Frost shrugged. ‘Fair enough. But if you ever change your mind

…’ He looked out into the rain again and noticed Lewis’s car was still parked outside. It should have been taken back to the station. Something else he had forgotten about. ‘Why aren’t you waiting inside, out of the rain?’ he asked.

‘I haven’t got the key,’ she told him.

‘Didn’t the bastards let you have the key – ’ began Frost, stopping suddenly as he realised the key was in his pocket. He was about to hand it over, but dropped it back into his pocket again.
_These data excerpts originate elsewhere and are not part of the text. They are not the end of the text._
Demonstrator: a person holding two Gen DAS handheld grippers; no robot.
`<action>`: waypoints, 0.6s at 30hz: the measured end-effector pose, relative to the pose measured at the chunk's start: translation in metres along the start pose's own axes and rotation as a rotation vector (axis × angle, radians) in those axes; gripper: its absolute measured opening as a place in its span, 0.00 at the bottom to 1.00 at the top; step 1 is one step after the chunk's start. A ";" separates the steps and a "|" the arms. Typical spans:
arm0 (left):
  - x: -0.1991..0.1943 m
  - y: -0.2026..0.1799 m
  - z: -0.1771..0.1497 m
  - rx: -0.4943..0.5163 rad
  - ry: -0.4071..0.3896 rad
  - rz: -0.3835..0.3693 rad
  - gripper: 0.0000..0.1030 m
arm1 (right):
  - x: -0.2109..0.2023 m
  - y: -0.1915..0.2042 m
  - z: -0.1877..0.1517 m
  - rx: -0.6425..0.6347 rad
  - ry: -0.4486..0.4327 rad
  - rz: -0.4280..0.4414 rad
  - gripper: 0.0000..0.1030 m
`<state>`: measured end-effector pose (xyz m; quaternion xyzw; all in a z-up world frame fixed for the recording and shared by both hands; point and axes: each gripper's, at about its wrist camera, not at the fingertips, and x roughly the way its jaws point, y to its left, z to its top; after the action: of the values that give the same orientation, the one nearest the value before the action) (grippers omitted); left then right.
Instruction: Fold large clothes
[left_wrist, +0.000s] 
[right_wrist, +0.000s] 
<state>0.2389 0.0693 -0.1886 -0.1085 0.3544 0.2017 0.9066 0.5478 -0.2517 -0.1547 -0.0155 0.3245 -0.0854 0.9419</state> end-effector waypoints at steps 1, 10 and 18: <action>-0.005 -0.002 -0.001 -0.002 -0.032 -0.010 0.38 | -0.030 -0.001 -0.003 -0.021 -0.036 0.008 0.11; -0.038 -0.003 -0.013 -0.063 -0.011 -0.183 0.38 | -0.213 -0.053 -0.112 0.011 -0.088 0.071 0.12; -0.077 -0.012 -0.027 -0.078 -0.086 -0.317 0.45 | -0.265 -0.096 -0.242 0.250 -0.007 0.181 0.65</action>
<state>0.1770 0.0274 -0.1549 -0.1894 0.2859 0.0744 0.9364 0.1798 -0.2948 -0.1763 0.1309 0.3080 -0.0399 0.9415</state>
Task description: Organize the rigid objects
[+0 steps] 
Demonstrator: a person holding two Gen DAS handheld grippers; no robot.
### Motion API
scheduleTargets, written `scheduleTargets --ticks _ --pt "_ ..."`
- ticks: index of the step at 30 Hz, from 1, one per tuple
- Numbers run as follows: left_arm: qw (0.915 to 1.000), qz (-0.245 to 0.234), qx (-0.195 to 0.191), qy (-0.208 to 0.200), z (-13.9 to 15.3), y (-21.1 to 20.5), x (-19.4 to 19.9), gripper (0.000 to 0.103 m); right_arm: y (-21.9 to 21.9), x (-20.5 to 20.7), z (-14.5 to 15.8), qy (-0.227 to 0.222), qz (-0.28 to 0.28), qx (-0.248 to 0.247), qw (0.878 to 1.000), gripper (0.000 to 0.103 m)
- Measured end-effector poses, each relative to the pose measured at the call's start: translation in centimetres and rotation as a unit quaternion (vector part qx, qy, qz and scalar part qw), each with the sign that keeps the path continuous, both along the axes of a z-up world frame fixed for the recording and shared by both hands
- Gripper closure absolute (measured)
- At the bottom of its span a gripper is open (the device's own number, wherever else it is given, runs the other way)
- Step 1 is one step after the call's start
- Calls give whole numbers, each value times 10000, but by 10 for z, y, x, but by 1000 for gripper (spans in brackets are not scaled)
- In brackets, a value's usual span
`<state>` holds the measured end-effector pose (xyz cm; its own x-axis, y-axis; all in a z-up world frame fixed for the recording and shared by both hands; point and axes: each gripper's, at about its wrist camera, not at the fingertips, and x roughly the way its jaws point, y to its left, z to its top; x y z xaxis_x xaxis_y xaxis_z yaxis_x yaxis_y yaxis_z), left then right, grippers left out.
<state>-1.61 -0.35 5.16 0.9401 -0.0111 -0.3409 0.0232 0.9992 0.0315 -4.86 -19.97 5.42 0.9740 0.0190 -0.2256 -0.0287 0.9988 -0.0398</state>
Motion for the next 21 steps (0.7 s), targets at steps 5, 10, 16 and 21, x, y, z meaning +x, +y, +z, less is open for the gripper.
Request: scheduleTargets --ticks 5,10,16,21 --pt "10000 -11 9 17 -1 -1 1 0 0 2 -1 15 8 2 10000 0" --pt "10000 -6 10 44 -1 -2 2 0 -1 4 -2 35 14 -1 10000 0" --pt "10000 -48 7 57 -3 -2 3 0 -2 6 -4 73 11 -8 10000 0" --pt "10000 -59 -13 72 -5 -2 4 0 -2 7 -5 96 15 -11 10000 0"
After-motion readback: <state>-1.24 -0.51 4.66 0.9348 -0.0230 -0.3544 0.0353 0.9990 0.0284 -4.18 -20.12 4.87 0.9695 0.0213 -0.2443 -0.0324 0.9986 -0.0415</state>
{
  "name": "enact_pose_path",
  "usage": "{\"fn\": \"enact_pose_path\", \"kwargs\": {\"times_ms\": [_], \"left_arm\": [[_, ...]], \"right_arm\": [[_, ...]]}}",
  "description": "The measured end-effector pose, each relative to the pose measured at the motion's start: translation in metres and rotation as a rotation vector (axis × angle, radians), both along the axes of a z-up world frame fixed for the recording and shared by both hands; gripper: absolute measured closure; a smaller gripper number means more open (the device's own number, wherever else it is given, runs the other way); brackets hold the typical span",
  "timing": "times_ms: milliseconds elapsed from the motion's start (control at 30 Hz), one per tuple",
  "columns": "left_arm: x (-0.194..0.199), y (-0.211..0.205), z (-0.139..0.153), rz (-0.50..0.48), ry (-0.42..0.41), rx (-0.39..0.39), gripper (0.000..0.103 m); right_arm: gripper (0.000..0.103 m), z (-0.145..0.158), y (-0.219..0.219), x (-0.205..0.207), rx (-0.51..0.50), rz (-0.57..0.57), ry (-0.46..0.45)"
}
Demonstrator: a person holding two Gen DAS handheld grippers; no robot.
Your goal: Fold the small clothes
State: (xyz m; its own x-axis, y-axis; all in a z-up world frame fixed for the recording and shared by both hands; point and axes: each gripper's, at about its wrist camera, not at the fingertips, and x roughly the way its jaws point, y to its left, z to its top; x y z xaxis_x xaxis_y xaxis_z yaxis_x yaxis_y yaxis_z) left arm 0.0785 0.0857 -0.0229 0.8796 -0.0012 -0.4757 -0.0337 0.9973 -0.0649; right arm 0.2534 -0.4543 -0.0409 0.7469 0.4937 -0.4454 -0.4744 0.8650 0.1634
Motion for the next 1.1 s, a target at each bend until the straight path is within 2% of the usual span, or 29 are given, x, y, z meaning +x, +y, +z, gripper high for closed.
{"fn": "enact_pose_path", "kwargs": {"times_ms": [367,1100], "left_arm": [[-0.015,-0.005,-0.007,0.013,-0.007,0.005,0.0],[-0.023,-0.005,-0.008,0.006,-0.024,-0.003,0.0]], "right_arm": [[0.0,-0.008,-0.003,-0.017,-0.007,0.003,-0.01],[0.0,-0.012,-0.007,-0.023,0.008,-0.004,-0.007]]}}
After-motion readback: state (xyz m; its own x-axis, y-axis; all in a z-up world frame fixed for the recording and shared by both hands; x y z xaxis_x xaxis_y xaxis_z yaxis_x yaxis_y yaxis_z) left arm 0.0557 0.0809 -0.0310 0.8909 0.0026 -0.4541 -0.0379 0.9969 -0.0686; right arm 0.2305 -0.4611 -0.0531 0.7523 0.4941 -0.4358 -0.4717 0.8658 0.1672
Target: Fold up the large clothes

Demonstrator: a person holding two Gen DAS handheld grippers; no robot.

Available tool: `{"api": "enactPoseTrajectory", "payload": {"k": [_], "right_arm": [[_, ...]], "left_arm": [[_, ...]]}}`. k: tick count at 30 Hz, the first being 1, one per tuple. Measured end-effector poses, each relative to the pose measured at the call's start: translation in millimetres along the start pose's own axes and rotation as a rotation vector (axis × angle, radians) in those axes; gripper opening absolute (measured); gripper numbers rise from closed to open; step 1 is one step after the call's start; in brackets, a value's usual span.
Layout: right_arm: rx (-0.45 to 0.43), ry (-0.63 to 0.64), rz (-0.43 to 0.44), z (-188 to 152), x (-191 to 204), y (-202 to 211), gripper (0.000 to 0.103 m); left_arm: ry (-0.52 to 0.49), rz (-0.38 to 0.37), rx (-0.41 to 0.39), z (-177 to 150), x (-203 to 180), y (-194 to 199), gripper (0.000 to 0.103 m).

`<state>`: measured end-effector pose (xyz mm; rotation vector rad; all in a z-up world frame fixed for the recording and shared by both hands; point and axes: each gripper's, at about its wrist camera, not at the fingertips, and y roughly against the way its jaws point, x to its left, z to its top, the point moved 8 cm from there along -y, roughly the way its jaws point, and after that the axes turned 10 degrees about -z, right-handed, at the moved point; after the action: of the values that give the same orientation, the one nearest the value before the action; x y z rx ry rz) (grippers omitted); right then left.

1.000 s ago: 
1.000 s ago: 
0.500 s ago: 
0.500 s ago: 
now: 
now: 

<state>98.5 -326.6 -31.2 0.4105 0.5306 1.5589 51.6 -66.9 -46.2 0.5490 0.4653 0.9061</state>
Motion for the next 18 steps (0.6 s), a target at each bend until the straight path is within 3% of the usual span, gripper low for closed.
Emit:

‘Hell, why are we guarding this place? The autopsy’s over, no bits are missing and if anyone wants to break in and pinch any of that meat, they’re welcome. Hop in my car, I’ll drive you back to the station, then I’m off home to get my head down for a couple of hours.’

As he slowed down and waited for the traffic lights to change, he looked at her out of the corner of his eye. Her face was reflecting the red glow of the stop signal… red like the dress his wife wore that Christmas. God, the kid was a cracker. A stubborn little cow, but a cracker. She reminded him of his wife when she was that age.

The lights turned green and the car jerked for ward. You’re getting to be a bleeding maudlin old sod, he told himself.